The Challenge: Bringing Unity and Integration to a
Segmented Landscape

Although CTI APIs have existed in various forms for more than two decades, early applications were often specific to closed, proprietary applications or platforms, and they lacked a compatibility that would allow horizontal integration with other communications applications.

Despite sitting next to one another on tens of millions of desktops, the telephone and computer have remained very poorly integrated. Analog modems are widely used, but do not support voice or many network capabilities, though that has changed with the development of UniModem V and related technologies. Still, analog modems are typically incompatible with the digital PBX telephone systems found in most offices. Other types of telephone networks abound, many of which are equally incompatible with today's modems, including Integrated Services Digital Network (ISDN), cellular, Centrex (a popular "virtual" PBX service offered by phone companies), and key systems (small PBXs), amongst others.

Microsoft provides a unifying platform for these two most common business technologies—the telephone and the personal computer. The Windows Telephony API helps bridge the gap between the telephone and computer by helping the PC to "understand" how telephone networks operate, and by letting programmers exploit network capabilities from within regular Windows-based applications.

Microsoft has been working with developers and vendors throughout the computer and telecommunications industries to create open APIs upon which all can build.
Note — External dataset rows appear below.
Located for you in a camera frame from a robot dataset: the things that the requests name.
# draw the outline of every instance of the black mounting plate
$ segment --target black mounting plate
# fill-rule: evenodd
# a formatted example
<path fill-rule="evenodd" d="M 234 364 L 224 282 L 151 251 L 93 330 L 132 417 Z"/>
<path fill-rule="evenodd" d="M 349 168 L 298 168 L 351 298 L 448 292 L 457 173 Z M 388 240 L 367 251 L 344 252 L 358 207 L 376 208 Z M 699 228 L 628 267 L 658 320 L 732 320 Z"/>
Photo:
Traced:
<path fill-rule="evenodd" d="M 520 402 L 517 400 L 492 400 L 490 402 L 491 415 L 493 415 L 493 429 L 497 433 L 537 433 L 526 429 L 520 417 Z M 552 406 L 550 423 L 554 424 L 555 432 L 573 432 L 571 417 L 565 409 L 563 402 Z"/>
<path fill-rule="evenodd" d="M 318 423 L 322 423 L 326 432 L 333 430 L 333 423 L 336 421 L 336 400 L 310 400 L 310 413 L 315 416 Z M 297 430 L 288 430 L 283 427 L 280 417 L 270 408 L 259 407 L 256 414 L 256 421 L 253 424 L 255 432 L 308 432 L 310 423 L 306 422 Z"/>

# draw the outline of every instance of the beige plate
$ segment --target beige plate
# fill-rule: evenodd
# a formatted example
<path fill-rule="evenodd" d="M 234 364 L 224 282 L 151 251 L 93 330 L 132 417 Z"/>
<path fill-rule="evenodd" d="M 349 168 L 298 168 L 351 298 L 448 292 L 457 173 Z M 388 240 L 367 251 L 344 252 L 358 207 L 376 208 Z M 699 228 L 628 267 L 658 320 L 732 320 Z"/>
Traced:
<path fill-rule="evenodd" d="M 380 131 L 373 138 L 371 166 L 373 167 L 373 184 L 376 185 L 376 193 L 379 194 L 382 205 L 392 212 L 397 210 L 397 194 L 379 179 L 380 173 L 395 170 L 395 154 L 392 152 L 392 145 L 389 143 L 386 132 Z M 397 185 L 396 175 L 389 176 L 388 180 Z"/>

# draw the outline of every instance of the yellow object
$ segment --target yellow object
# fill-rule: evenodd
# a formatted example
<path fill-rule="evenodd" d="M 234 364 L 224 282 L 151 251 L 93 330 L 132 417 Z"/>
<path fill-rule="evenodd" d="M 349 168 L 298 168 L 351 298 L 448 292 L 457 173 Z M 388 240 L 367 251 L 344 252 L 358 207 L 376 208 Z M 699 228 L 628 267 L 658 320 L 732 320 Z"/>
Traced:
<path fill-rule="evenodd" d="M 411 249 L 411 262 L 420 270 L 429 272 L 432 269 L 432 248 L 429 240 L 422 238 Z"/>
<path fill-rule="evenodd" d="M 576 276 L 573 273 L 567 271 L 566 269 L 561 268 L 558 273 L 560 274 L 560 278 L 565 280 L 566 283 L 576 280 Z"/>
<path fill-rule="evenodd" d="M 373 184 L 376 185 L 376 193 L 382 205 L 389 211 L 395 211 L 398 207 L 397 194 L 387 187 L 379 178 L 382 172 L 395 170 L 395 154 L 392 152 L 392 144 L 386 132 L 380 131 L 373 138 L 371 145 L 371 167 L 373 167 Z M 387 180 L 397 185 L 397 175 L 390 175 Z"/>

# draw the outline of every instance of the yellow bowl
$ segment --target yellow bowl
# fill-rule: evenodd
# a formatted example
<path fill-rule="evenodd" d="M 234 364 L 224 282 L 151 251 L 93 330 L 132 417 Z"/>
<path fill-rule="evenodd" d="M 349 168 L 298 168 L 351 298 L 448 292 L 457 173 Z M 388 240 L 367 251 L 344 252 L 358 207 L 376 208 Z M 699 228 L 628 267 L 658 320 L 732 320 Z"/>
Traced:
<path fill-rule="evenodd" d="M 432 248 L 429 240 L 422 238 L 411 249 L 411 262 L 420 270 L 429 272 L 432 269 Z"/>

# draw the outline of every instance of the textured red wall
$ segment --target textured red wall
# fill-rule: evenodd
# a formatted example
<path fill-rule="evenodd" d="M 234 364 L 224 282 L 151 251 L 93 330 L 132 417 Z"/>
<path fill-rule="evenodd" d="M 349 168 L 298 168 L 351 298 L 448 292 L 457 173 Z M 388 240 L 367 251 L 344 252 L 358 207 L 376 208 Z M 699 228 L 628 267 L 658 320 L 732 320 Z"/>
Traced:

The TAPI specification, introduced in 1993, was developed in conjunction with over 40 companies, including major chip and computer manufacturers, telecommunications equipment vendors, software developers, and network operators from around the world. Since then, the number of organizations contributing to the definition of TAPI's evolution has grown significantly making TAPI truly an industry-defined API. TAPI 2.0 represents a significant advancement of the API.